* Raw data
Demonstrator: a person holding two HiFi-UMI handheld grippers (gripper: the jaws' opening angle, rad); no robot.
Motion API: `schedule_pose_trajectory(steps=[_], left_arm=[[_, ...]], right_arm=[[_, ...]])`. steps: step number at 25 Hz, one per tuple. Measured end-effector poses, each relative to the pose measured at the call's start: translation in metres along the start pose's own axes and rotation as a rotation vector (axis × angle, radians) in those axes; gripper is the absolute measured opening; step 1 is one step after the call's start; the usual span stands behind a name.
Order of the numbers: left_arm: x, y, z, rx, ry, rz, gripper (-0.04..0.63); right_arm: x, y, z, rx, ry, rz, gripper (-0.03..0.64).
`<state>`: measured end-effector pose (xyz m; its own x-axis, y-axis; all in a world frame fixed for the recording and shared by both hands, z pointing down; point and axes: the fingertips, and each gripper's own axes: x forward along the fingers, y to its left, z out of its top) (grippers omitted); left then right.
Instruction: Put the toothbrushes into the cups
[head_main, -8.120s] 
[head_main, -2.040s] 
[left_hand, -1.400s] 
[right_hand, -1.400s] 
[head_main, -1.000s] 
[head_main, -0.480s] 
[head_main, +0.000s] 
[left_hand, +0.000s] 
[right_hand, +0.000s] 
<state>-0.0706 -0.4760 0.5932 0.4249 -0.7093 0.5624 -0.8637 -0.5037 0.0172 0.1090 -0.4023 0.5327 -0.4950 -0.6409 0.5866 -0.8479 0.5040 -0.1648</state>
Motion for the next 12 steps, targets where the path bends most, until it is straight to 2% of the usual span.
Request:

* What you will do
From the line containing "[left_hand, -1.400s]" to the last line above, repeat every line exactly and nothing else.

* Task answer
[left_hand, -1.400s] 
[right_hand, -1.400s] 
[head_main, -1.000s] 
[head_main, -0.480s] 
[head_main, +0.000s] 
[left_hand, +0.000s] 
[right_hand, +0.000s] 
<state>-0.0706 -0.4760 0.5932 0.4249 -0.7093 0.5624 -0.8637 -0.5037 0.0172 0.1090 -0.4023 0.5327 -0.4950 -0.6409 0.5866 -0.8479 0.5040 -0.1648</state>
Motion for the next 12 steps, targets where the path bends most, until it is straight to 2% of the usual span.
Request:

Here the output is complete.